David told ABC News that collectively, the epidemic of China-based frauds has grown into one of the most costly crime sprees in history.
"Billions. Tens of billions -- in just pure, outright [fraud]," he said. "They raised money here, took it, kept the money."
Among the most notable cases was one involving Puda Coal, a rural Chinese coal company that is alleged to have sold off its coal mine without ever telling investors.
Another company accused of fraud is China Integrated Energy, a large Chinese energy firm, one of whose biodiesel plants was supposed to be producing fuel at maximum capacity of 100,000 tons a year. Jon Carnes, a so-called short seller, whose investment strategy involves profiting when the value of a company goes down, began to question the company's production reports in 2010 and decided to send investigators with a camera to see what really was occurring where the plant was located, in the remote city of Tongchuan. The resulting time-lapse video appears to show an almost dormant plant, where only six tanker trucks stopped to fill up over the course of four months.
"During that period, I found that they produced, essentially, nothing," Carnes said.
Carnes's report sparked a frenzied response in the U.S., as investors began to question the profit statements from the company.
The company responded by conducting an internal investigation. "While some issues remain as to production at the Company's Tongchuan biodiesel facility, and while the investigation revealed the need to strengthen internal controls and take similar measures, the primary substance of all other allegations has been proven groundless," the company's report said. In the aftermath of Carnes's report, the company's auditor resigned and NASDAQ moved to remove its listing from the exchange.
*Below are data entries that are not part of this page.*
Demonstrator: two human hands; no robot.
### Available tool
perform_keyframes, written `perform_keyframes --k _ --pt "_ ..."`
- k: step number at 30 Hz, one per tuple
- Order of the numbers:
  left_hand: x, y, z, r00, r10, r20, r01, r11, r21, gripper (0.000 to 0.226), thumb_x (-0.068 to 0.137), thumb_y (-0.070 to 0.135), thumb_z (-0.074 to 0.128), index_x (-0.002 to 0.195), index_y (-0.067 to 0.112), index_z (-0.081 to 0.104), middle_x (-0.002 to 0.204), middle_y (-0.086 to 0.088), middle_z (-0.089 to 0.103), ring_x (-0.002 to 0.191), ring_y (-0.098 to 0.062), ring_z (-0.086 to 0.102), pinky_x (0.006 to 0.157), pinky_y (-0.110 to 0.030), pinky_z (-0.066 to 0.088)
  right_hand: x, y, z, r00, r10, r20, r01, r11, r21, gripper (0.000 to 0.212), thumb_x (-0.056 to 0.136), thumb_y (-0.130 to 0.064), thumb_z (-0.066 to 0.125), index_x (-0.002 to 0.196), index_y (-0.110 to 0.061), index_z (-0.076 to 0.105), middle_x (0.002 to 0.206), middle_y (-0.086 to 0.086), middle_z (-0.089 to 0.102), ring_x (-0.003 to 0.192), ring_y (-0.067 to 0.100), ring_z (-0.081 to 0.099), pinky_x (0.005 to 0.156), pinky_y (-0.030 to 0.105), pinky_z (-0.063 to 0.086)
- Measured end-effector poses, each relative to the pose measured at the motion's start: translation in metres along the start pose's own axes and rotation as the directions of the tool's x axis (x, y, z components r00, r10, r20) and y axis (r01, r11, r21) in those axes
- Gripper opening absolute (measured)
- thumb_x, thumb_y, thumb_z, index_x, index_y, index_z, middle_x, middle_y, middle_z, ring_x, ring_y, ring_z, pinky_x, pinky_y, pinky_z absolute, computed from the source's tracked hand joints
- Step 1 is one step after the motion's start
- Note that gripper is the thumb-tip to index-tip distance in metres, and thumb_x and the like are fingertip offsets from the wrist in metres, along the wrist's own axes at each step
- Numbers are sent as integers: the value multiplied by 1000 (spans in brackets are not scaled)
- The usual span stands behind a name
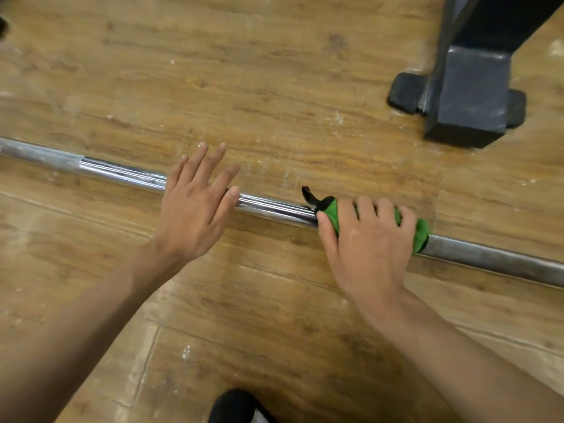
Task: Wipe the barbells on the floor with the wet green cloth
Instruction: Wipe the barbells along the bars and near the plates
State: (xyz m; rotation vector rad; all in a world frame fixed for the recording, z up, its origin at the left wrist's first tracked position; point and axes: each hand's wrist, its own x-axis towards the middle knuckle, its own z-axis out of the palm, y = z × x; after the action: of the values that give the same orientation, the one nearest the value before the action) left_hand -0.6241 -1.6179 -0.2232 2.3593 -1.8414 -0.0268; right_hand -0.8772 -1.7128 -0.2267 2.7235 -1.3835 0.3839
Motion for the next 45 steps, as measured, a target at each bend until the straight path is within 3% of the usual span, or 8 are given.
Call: perform_keyframes --k 4,8,12,20,25,31,37,45 --pt "15 0 -2 999 -22 33 22 1000 4 57 110 42 24 146 13 57 161 -14 42 155 -36 27 122 -54 22 21 25 4 960 -264 89 269 962 -45 47 110 -49 34 114 -11 60 96 10 65 85 32 60 85 47 45" --pt "26 -1 2 996 -46 74 43 998 44 64 109 47 19 148 11 53 159 -15 45 154 -37 28 120 -54 24 33 57 5 833 -549 67 552 832 -49 54 98 -38 62 138 -3 53 108 17 63 86 37 62 83 51 51" --pt "35 2 -2 986 -84 144 74 994 75 68 108 50 14 155 11 45 161 -16 42 155 -37 26 123 -54 22 45 68 11 777 -622 90 628 774 -75 78 88 -26 77 152 0 41 115 20 60 89 40 60 70 50 51" --pt "52 12 -35 851 -194 489 144 980 138 95 91 67 -4 163 16 30 166 -12 35 159 -30 18 128 -44 12 53 72 -1 713 -660 236 690 720 -69 90 87 -34 73 158 1 31 122 18 55 94 32 57 67 42 48" --pt "55 16 -65 759 -83 645 -21 988 151 81 103 68 18 160 14 34 161 -10 43 151 -27 35 118 -36 25 49 79 -4 702 -685 196 699 715 -5 75 82 -11 62 152 7 40 116 26 57 87 39 58 59 46 50" --pt "25 -33 -74 794 88 601 -206 970 130 112 80 82 -27 167 19 5 173 -12 11 161 -25 4 129 -36 4 42 76 0 748 -636 191 632 770 86 90 68 -4 86 148 7 45 106 25 54 81 42 57 58 48 50" --pt "14 -85 -40 845 405 349 -471 873 125 78 109 62 7 166 8 10 172 -18 14 160 -35 11 127 -47 14 42 61 -7 792 -552 260 558 828 57 70 96 -44 51 150 -3 36 108 15 65 86 35 63 64 43 55" --pt "45 -85 -27 796 525 300 -568 820 73 81 108 62 5 165 7 14 170 -17 22 158 -35 20 126 -50 24 48 17 -28 820 -249 516 333 940 -76 69 103 -55 23 152 -10 39 126 11 61 107 36 59 84 50 52"
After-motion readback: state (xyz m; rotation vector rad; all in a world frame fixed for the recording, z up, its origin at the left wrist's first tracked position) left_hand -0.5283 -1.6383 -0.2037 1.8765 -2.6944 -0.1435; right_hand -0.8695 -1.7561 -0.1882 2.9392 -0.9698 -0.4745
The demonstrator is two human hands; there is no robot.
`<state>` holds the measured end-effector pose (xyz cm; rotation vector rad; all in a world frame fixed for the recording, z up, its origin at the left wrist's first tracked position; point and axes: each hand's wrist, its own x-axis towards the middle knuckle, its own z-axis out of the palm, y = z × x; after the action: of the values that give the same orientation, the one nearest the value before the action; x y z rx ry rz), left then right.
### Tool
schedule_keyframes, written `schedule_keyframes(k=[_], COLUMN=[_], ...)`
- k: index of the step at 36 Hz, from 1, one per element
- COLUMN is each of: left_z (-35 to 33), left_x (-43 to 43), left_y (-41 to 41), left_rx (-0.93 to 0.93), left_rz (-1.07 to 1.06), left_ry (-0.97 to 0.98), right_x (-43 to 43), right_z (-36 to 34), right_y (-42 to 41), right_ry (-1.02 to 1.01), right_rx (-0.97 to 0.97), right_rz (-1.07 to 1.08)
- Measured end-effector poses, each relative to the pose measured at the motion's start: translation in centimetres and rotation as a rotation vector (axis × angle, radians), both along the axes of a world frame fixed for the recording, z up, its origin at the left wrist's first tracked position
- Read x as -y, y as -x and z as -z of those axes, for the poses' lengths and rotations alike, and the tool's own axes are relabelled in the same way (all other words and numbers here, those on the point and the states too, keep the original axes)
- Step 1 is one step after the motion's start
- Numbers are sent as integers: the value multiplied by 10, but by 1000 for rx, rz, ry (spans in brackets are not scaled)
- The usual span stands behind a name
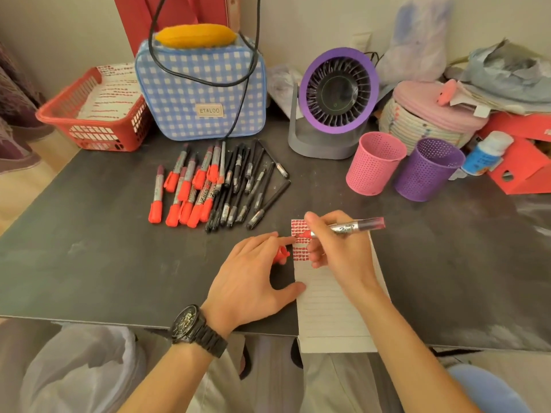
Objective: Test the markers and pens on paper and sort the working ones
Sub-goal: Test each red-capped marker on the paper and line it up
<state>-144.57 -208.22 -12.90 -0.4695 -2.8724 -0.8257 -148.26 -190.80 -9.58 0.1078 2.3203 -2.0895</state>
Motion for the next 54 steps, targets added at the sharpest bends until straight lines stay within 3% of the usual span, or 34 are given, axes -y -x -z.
schedule_keyframes(k=[6,17,54], left_z=[2,3,4], left_x=[1,-1,-1], left_y=[3,5,5], left_rx=[13,-22,2], left_rz=[-35,-30,-78], left_ry=[-42,-39,-23], right_x=[1,4,7], right_z=[23,30,25], right_y=[1,1,1], right_ry=[-130,-313,-410], right_rx=[-119,-150,-138], right_rz=[137,142,116])
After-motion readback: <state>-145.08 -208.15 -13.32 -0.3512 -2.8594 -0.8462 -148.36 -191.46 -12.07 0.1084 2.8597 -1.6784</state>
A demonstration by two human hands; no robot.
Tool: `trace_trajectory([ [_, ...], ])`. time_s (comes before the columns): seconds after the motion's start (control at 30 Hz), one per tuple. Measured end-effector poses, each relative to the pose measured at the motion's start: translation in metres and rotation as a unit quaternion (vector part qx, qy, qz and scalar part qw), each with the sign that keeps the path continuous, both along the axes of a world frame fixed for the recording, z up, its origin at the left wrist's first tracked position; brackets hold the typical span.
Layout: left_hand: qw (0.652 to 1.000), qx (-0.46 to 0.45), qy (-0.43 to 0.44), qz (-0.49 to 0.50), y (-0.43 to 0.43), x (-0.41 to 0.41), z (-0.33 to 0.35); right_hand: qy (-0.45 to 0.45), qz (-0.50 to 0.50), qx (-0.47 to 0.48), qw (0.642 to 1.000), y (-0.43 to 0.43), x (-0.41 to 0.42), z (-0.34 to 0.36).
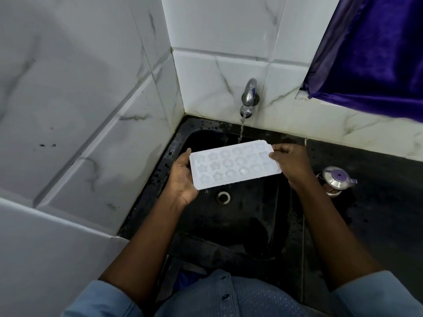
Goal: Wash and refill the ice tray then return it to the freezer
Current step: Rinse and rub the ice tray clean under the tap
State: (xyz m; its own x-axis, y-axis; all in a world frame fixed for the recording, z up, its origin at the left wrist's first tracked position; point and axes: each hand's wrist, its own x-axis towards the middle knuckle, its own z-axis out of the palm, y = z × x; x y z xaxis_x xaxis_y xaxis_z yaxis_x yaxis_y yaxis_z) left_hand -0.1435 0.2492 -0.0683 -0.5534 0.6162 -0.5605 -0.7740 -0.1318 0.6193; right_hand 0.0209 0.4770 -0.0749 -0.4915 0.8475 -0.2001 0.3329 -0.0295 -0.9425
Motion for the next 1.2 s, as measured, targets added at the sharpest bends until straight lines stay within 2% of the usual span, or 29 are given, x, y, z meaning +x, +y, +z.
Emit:
trace_trajectory([
  [0.23,0.999,-0.036,-0.004,-0.024,-0.015,0.014,-0.014,-0.036,0.033,0.037,0.998,-0.013,0.005,-0.007],
  [0.33,0.998,-0.06,0.006,-0.014,-0.015,0.018,-0.017,-0.085,0.048,0.133,0.986,-0.02,0.003,-0.006],
  [0.43,0.997,-0.072,0.007,0.02,-0.013,0.021,-0.019,-0.201,0.131,0.28,0.93,-0.037,-0.006,-0.007],
  [0.53,0.996,-0.084,0.004,0.033,-0.013,0.019,-0.022,-0.302,0.211,0.347,0.863,-0.061,-0.013,-0.021],
  [0.6,0.994,-0.102,-0.004,0.047,-0.016,0.017,-0.024,-0.333,0.235,0.371,0.834,-0.078,-0.015,-0.029],
  [0.8,0.988,-0.141,-0.01,0.059,-0.021,0.018,-0.03,-0.318,0.328,0.413,0.788,-0.115,-0.025,-0.033],
  [0.93,0.992,-0.119,-0.015,0.048,-0.02,0.016,-0.034,-0.251,0.428,0.408,0.767,-0.137,-0.035,-0.023],
  [1.03,0.992,-0.111,-0.035,0.053,-0.019,0.019,-0.031,-0.208,0.492,0.443,0.72,-0.151,-0.037,-0.023],
  [1.1,0.993,-0.094,-0.051,0.04,-0.021,0.019,-0.031,-0.189,0.504,0.467,0.702,-0.156,-0.037,-0.026],
  [1.2,0.995,-0.07,-0.049,0.048,-0.023,0.018,-0.03,-0.206,0.474,0.49,0.702,-0.149,-0.035,-0.025],
])
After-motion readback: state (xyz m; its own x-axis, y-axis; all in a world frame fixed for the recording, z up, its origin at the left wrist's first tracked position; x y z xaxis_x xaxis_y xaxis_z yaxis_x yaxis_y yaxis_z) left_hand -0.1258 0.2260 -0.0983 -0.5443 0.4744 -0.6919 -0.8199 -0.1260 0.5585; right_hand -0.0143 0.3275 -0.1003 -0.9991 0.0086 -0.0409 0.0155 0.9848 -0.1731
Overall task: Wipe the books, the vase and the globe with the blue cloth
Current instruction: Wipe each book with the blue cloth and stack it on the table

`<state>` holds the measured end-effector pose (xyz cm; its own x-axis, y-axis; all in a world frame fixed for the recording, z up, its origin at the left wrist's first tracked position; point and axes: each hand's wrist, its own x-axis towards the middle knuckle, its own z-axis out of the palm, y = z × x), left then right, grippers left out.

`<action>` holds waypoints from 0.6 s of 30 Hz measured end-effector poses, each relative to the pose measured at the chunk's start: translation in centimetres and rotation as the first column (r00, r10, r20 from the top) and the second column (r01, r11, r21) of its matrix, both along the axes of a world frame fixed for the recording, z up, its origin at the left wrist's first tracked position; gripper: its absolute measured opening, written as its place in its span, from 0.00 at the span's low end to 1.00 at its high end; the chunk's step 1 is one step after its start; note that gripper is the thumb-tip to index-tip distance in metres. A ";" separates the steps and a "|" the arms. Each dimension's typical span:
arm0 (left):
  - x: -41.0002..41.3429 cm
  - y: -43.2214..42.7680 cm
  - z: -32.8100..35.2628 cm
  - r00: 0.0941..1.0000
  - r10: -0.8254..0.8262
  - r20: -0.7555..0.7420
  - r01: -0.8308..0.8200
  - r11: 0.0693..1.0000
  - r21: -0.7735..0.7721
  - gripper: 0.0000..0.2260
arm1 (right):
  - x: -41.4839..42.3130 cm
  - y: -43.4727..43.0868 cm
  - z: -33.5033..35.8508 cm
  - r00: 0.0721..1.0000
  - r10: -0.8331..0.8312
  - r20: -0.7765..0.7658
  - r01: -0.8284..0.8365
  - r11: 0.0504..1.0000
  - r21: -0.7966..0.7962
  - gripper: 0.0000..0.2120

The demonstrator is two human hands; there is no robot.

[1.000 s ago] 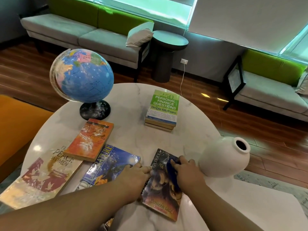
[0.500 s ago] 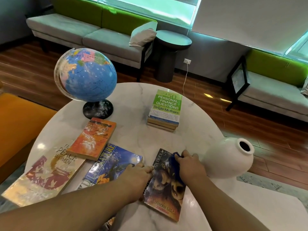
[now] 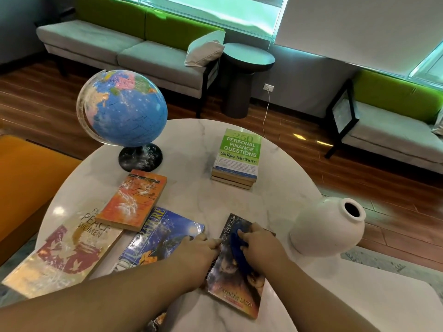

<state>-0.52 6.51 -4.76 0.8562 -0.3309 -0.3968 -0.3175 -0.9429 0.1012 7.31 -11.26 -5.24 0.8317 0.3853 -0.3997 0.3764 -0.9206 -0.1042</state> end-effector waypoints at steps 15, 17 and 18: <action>0.0 0.1 -0.2 1.000 0.013 -0.014 -0.013 1.000 0.012 0.35 | -1.7 -1.1 -0.5 0.973 0.025 0.228 -0.008 0.997 -0.074 0.24; 0.0 0.1 -0.2 1.000 0.012 0.008 -0.012 1.000 0.016 0.35 | -1.8 0.1 -0.4 0.969 -0.010 0.245 0.025 0.998 -0.061 0.26; -0.1 0.0 -0.3 1.000 0.010 0.016 -0.010 1.000 0.018 0.35 | -2.3 0.5 -0.4 0.969 0.014 0.248 -0.005 0.999 -0.035 0.27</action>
<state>-0.58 6.53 -5.04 0.8658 -0.3155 -0.3885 -0.3097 -0.9475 0.0792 5.01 -10.73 -5.66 0.9029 0.3834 -0.1945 0.3953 -0.9182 0.0249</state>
As fraud cases involving China-based firms began to mount over the past three years, the SEC began issuing warning letters to investors about the risks involved. And the two major U.S. stock exchanges began taking steps to address what had clearly emerged as a problem.
For several years, NASDAQ, NYSE and the exchange it owns that was known as the AMEX had all been allowing Chinese companies to be listed through a process called a "reverse merger" that was quicker than the more traditional approach of an initial public offering. The firms would merge with dormant companies that had already attained an SEC registration, speeding up the path to getting listed on a stock exchange.
Officials with the New York Stock Exchange noted that the vetting of Chinese firms was the responsibility of multiple parties. "It's easy to focus in on the exchanges, but there's a food chain involved here," an NYSE official told ABC News. "When a company lists, it involves law firms and bankers and regulators. Then you have the accounting firms, who are really critical to this process. When we list a company you need those audited and verified financials. That's what we all depend on."